- _Required work_
In the listing that follows, the range to quote begins at the line that has "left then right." and ends after the line that has "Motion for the"; quote it verbatim and add nothing.

- _Data shown_
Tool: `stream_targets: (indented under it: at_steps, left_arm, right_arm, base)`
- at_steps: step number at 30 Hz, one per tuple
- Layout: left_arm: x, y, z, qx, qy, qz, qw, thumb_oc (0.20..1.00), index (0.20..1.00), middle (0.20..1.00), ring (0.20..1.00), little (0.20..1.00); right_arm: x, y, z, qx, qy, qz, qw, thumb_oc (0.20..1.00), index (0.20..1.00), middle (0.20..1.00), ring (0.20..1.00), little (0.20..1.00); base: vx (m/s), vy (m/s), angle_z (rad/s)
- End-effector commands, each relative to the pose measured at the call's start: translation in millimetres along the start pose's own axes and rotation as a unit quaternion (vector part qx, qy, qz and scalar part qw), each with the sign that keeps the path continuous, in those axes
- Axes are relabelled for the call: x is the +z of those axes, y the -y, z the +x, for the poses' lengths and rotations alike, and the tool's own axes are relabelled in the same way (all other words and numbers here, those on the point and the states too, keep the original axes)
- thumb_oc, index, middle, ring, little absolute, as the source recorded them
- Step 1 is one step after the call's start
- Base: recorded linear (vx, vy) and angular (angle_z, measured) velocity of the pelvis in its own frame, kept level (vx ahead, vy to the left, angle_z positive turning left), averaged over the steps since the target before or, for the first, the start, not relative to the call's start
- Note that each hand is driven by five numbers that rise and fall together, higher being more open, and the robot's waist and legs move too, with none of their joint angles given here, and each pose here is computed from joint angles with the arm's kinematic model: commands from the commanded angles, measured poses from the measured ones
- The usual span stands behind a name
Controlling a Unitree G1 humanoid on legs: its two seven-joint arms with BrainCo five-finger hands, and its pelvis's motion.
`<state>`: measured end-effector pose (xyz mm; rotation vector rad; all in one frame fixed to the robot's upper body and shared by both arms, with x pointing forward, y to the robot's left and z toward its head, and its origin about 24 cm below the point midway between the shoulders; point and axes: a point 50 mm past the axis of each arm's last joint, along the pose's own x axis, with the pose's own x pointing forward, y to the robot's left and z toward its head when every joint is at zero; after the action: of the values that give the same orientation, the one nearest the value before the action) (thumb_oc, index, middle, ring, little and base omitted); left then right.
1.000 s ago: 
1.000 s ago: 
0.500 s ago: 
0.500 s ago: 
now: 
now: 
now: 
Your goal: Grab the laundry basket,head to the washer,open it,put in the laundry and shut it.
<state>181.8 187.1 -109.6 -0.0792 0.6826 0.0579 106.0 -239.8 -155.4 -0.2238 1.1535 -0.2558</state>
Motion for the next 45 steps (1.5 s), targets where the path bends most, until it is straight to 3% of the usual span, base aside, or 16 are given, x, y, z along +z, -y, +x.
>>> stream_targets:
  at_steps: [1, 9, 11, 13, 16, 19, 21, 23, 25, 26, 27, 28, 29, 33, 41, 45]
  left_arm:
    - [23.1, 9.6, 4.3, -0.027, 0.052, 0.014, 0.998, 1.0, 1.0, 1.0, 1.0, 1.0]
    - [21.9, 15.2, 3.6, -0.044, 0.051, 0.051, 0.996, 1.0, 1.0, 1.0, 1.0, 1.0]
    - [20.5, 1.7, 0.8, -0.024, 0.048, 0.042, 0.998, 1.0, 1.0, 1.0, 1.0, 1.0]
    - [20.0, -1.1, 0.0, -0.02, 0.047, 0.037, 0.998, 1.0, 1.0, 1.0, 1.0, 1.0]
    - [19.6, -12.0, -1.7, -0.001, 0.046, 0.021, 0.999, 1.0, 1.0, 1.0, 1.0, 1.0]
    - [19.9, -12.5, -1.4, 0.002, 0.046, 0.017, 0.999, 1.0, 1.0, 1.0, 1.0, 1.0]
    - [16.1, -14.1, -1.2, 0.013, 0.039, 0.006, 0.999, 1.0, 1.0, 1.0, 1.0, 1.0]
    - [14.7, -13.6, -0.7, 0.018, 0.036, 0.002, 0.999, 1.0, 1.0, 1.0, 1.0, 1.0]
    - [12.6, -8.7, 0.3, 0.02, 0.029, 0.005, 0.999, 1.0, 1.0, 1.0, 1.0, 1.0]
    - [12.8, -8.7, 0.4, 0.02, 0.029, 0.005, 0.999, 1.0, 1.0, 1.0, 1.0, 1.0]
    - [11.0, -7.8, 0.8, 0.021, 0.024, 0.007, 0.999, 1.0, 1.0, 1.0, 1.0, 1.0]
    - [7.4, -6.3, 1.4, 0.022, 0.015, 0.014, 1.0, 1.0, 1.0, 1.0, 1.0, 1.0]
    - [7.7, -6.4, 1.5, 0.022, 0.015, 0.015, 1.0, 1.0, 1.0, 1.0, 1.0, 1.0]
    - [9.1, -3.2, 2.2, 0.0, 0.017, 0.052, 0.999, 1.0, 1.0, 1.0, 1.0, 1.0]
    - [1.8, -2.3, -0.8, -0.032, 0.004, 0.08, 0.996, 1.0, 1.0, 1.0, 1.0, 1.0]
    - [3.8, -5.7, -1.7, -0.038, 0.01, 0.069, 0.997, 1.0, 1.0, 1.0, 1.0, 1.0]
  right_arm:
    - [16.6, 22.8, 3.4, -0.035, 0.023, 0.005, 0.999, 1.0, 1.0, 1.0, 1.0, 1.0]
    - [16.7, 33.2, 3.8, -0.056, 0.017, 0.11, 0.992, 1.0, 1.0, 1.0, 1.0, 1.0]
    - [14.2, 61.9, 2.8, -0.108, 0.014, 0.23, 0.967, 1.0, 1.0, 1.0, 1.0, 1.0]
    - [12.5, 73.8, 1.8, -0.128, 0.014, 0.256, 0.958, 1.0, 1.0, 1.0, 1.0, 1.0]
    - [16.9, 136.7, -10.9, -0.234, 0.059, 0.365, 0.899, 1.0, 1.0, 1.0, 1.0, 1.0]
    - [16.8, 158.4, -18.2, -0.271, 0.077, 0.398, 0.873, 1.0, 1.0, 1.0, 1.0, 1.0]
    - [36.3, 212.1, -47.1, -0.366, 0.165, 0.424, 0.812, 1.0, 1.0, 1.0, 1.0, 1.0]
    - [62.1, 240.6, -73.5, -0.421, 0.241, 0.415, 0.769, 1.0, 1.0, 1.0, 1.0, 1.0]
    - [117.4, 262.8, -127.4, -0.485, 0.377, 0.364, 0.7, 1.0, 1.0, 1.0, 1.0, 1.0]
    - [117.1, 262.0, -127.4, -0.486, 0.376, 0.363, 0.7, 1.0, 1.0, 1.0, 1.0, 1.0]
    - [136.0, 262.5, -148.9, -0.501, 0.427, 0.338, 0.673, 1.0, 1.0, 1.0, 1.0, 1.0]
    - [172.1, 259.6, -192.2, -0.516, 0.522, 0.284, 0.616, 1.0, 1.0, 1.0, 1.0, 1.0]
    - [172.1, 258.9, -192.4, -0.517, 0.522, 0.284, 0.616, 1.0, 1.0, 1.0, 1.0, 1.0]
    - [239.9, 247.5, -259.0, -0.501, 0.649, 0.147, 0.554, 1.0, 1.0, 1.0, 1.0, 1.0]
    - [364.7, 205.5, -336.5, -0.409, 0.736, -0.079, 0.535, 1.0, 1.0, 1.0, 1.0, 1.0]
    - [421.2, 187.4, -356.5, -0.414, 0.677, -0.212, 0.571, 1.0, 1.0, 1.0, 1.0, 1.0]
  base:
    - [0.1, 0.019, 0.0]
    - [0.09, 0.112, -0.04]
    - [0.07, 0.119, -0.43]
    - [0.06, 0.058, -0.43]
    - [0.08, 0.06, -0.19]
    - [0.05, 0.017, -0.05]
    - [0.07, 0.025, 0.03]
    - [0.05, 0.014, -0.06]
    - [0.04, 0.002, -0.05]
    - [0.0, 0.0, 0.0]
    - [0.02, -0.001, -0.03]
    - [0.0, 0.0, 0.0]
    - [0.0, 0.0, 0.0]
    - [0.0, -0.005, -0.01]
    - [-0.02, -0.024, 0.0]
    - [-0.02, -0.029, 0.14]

- _Completed task_
`<state>`: measured end-effector pose (xyz mm; rotation vector rad; all in one frame fixed to the robot's upper body and shared by both arms, with x pointing forward, y to the robot's left and z toward its head, and its origin about 24 cm below the point midway between the shoulders; point and axes: a point 50 mm past the axis of each arm's last joint, along the pose's own x axis, with the pose's own x pointing forward, y to the robot's left and z toward its head when every joint is at zero; after the action: of the values that give the same orientation, the one nearest the value before the action) (thumb_oc, index, middle, ring, little and base omitted); left then right.
1.000 s ago: 
1.000 s ago: 
0.500 s ago: 
0.500 s ago: 
now: 
now: 
now: 
Your goal: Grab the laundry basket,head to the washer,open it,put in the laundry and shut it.
<state>181.8 187.1 -109.6 -0.0792 0.6826 0.0579 106.0 -239.8 -155.4 -0.2238 1.1535 -0.2558</state>
Motion for the next 45 steps (1.5 s), targets where the path bends most, until it is straight to 3% of the usual span, base aside, or 16 are given, x, y, z along +z, -y, +x.

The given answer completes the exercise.